Out of the Hospital and Back Again
I remained in the hospital for 11 days, and I was discharged when I knew I wasn’t really ready. Over the following week I got worse instead of better. My doctor had given me oxygen to use with activity, but I didn’t even think to use it all of the time, especially at night. This was an indication that my cognition was seriously impacted. I had worked with respiratory patients for 40 years, but I didn’t apply that learning to my own situation.
Exactly a week after my initial discharge, I had my husband call 911. I realized later that the rescue team thought I might go into respiratory arrest any minute. We went “lights and sirens” back to the hospital.
That is when they discovered I had many, many pulmonary emboli, not just one or two. Added to that, I now had a severe right-side pneumonia. They put me on BiPAP (a type of breathing support) and back to the intensive care unit (ICU) I went.
The rest of that day is a bit of a blank for me. The next clear memory I have is the on-call doctor saying they wanted to transfer me to the regional hospital, 35 miles away in Brunswick, Ga., because they thought I would need a ventilator. Again we went lights and sirens to the Brunswick hospital. Again I was admitted to ICU. By the next morning I seemed to have turned the corner toward recovery, so I never did need the respirator.
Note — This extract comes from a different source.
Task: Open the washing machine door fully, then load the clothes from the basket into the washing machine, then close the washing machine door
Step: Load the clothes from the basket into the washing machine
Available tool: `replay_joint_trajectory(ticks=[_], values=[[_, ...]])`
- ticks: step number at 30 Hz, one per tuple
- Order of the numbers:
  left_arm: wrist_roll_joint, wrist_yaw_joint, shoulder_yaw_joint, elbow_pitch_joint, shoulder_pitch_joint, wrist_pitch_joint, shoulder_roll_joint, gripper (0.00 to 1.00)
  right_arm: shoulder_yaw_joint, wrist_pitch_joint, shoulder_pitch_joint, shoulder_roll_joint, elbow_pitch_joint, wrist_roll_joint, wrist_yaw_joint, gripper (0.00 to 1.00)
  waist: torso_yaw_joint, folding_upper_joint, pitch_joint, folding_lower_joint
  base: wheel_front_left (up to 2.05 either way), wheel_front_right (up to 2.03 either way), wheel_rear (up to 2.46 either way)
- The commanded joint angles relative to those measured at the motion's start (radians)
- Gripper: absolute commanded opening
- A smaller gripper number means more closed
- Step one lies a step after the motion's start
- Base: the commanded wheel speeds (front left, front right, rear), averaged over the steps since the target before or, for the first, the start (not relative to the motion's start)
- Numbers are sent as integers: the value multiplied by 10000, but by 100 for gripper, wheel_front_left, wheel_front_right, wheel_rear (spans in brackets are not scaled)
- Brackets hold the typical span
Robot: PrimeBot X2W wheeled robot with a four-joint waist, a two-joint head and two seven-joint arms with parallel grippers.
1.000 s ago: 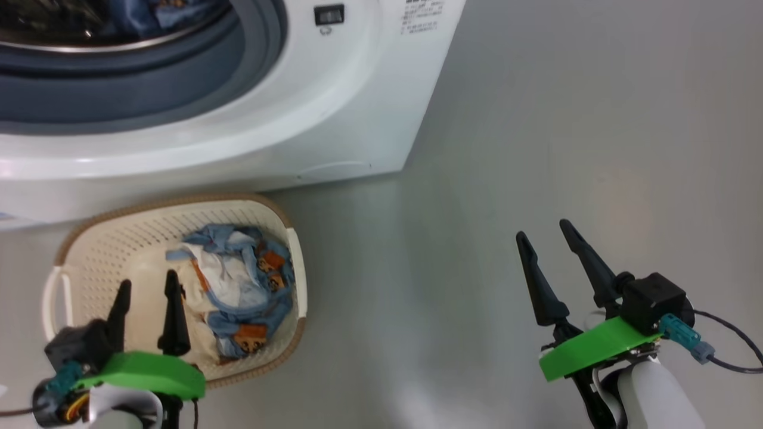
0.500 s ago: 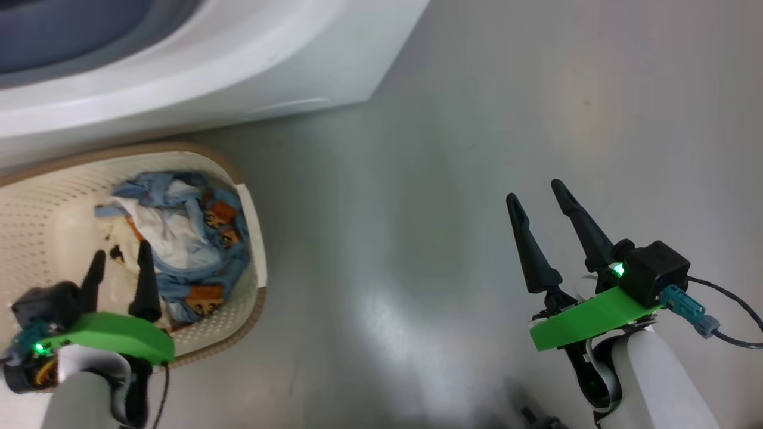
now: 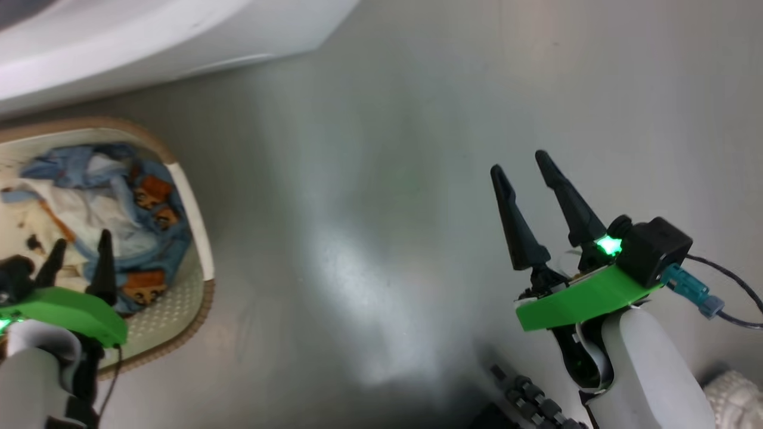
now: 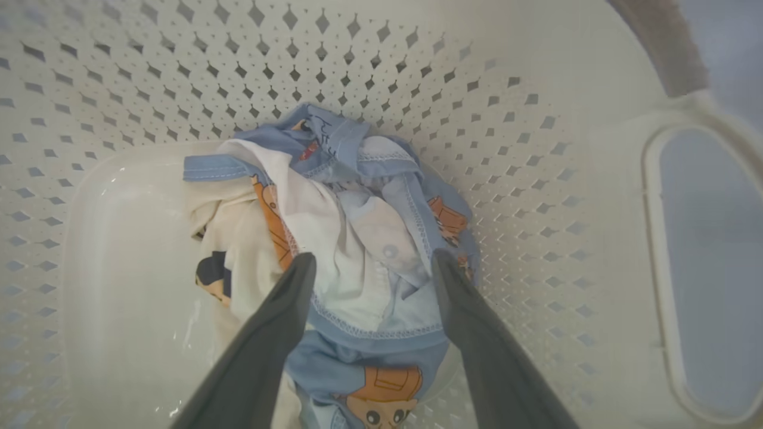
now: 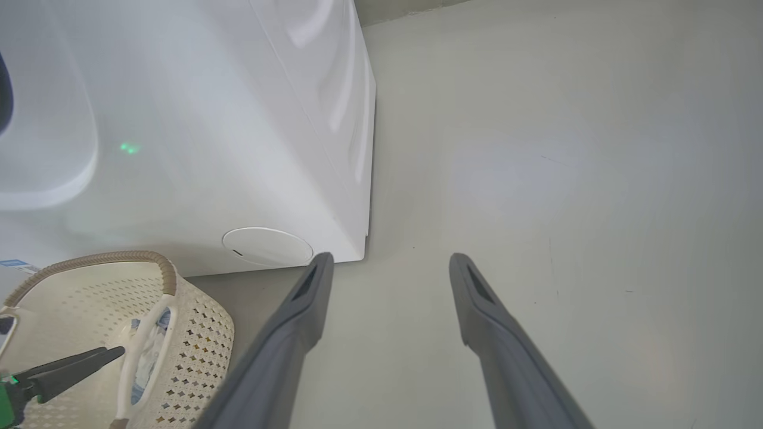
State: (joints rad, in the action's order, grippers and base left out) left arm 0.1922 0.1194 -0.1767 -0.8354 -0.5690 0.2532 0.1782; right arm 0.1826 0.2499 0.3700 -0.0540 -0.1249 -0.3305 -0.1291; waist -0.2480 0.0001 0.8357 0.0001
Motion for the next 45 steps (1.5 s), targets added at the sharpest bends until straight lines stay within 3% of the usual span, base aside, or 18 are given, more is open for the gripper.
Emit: replay_joint_trajectory(ticks=[1, 13, 18, 21, 35, 36, 38, 45], values=[[73, 27, -240, -184, -16, -79, 467, 100, 257, 118, -213, 36, 223, -179, -16, 100, -371, -1, 424, -1, 0, 0, 0], [267, -226, -299, -1538, -1409, -1077, 1224, 100, 475, 118, -55, 37, 253, -527, -16, 100, -640, -1, 1061, -1, 0, 0, 0], [87, -913, -223, -1997, -1707, -1680, 1517, 100, 517, 118, -31, 37, 246, -648, -16, 100, -747, -1, 1162, -1, 0, 0, 0], [82, -1101, -186, -2091, -1907, -1854, 1551, 100, 523, 118, -18, 37, 229, -690, -16, 100, -772, -1, 1211, -1, 0, 0, 0], [-221, -841, 606, -2704, -2807, -3026, 1634, 100, 610, 118, -1, 37, 235, -771, -16, 100, -914, -1, 1368, -1, 0, 0, 0], [-213, -828, 625, -2748, -2826, -3015, 1633, 70, 607, 118, 6, 37, 230, -790, -16, 100, -929, -1, 1359, -1, 0, 0, 0], [-214, -699, 705, -2828, -2828, -2916, 1643, 0, 599, 118, 17, 37, 218, -803, -16, 100, -944, -1, 1333, -1, 0, 0, 0], [-55, -298, 869, -3179, -2688, -1899, 1545, 0, 401, 118, 96, 37, 205, -664, -16, 100, -771, -1, 1034, -1, 0, 0, 0]])
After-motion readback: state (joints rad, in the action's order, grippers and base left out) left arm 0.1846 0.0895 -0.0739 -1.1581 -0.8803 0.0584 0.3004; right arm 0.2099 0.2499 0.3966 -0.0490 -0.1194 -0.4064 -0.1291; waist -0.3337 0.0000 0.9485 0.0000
This was when I met my current pulmonologist.
Pulmonary Hypertension — Plus a Gene Disorder
Over the next 11 days he did multiple tests — CT scans, blood work, V-Q scan (a type of scan that looks at both air flow and blood flow), and more. Unfortunately, I was still throwing clots, even on heparin and warfarin. At this point my doctor decided I needed a venous filter, which finally stopped the pulmonary emboli. On the day before discharge the doctor told me they finally knew what else I had besides pulmonary arterial hypertension (PAH).
I have Factor V Leiden, a genetic clotting disorder. That explained the problems with getting my body not to develop more clots, and why I had the DVT in the first place. I was discharged on July 1, 2011.
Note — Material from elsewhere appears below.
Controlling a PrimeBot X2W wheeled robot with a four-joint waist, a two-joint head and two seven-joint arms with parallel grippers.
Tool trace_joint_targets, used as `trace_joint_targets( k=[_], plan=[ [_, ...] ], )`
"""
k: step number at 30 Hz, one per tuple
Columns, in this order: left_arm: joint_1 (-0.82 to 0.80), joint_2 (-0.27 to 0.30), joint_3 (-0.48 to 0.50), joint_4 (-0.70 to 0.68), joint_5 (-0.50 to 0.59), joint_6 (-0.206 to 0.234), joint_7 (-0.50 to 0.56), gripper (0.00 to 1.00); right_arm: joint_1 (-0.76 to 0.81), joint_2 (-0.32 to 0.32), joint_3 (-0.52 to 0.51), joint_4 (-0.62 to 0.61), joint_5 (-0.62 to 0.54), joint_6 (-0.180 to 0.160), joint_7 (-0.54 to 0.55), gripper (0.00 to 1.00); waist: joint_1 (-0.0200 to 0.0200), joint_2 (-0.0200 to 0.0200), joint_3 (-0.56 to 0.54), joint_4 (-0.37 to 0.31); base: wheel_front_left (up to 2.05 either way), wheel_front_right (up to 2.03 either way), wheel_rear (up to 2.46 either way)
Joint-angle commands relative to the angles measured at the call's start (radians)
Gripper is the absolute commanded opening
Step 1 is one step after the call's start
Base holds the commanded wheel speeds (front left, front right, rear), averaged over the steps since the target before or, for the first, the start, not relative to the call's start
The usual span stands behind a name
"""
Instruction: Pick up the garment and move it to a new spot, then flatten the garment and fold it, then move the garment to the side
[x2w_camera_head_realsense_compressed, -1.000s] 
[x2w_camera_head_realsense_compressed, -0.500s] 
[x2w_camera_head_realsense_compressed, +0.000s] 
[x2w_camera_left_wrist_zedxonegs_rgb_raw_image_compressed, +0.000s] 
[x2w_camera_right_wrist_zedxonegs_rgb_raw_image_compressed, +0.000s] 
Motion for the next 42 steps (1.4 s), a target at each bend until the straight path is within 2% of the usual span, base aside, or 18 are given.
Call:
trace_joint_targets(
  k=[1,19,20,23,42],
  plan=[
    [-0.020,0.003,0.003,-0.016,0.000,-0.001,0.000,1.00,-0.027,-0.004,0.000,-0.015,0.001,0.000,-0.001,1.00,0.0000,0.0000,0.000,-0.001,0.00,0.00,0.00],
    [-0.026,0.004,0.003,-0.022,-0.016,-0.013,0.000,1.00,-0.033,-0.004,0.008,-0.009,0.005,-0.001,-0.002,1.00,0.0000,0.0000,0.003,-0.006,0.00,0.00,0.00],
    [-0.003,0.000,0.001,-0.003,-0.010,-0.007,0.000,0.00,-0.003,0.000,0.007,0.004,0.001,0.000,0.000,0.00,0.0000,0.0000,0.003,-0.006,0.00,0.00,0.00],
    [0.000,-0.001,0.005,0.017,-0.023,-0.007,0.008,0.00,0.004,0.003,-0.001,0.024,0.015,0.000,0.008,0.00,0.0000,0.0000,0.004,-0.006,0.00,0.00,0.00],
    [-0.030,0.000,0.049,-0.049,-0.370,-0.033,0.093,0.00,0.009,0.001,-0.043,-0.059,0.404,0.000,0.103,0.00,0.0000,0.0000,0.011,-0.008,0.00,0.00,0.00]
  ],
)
Over the course of the next few months I learned that I would be on oxygen and warfarin for life. My husband and I regretfully decided that cruising was out. We would sell our boat to help offset the $150,000 medical bills, most of which were not covered by our bare-bones health insurance.
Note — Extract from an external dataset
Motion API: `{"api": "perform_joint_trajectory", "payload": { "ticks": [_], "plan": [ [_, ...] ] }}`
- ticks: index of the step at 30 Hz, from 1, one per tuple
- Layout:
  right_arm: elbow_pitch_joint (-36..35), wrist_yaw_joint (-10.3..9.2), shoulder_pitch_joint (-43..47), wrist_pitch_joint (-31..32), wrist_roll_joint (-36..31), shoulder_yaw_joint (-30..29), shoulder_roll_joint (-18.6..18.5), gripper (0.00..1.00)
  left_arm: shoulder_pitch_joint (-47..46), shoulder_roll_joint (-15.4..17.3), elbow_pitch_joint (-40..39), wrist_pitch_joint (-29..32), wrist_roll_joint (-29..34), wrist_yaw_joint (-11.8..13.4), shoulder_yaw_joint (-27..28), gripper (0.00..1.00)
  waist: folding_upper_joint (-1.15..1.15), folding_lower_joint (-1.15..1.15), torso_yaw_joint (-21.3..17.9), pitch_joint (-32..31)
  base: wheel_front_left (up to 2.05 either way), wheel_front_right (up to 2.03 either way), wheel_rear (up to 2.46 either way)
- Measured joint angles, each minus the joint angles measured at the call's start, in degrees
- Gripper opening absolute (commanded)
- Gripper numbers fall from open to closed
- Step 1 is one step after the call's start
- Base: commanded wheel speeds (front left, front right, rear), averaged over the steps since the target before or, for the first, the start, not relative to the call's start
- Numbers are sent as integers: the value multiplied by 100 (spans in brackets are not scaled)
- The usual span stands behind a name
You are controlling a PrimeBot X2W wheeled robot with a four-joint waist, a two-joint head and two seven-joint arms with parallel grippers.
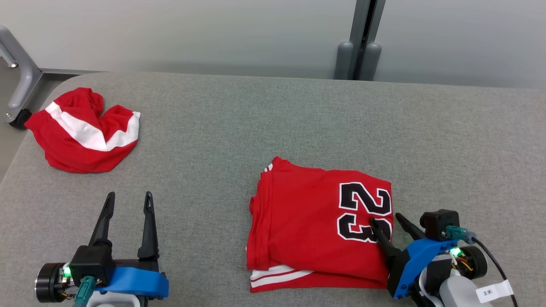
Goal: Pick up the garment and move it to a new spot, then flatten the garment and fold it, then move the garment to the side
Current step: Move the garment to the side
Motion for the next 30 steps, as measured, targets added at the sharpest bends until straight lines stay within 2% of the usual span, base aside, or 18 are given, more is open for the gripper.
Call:
{"api": "perform_joint_trajectory", "payload": {
  "ticks": [13,14,15,16,17,23,30],
  "plan": [
    [576,-1,-202,43,575,524,7,100,-168,-78,87,0,74,-57,-8,100,0,-1,46,125,0,0,0],
    [590,-1,-225,40,603,557,3,86,-189,-82,96,0,74,-59,-1,100,0,-1,48,135,0,0,0],
    [594,-2,-233,33,653,580,2,49,-202,-92,102,0,75,-71,2,100,0,-1,51,144,0,0,0],
    [601,-2,-242,31,709,610,-4,38,-203,-100,110,0,75,-80,4,100,0,-1,52,154,0,0,0],
    [608,-2,-261,13,740,648,-29,1,-203,-114,120,0,76,-85,8,100,0,-1,51,165,0,0,0],
    [612,5,-400,-345,806,619,-212,0,-216,-163,115,0,97,-99,60,100,0,-1,6,258,0,0,0],
    [458,4,-720,-576,701,248,-746,0,-367,-203,-32,-1,180,-101,100,100,0,-1,-228,536,0,0,0]
  ]
}}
In February 2012, I started taking Adcirca (tadalafil) and very quickly went from 24/7 oxygen to only using it 15 hours a day. When I finally qualified for Medicare that year, the drug company withdrew my no-cost supply of Adcirca. My pulmonologist and I decided to switch me to Viagra, as it was the cheaper choice. I had been doing very well but started a mild decline with the drug change. In January 2014, I started on Adempas. I have responded very well to it and feel the best I have felt since beginning this long journey.
In December 2013, I set up a website and blog for those with PAH and/or thrombophilia (like Factor V Leiden) called Of Bad Lungs and Blood Clots. I also discovered the Pulmonary Hypertension Association about the same time and have become very active in it, participating in the Phenomenal Mile walk, the conferences in June, joining the CTEPH (chronic thromboembolic pulmonary hypertension) Advisory Board, and participating in the Media Blitz for World PH Day.
The future looks a lot rosier than it did just a couple of years ago.
Marilyn Hanft is a retired critical care RN from Georgia, shown above at the Pulmonary Hypertension Conference fashion show in an outfit she made herself. She first shared her story on the Pulmonary Hypertension Association site.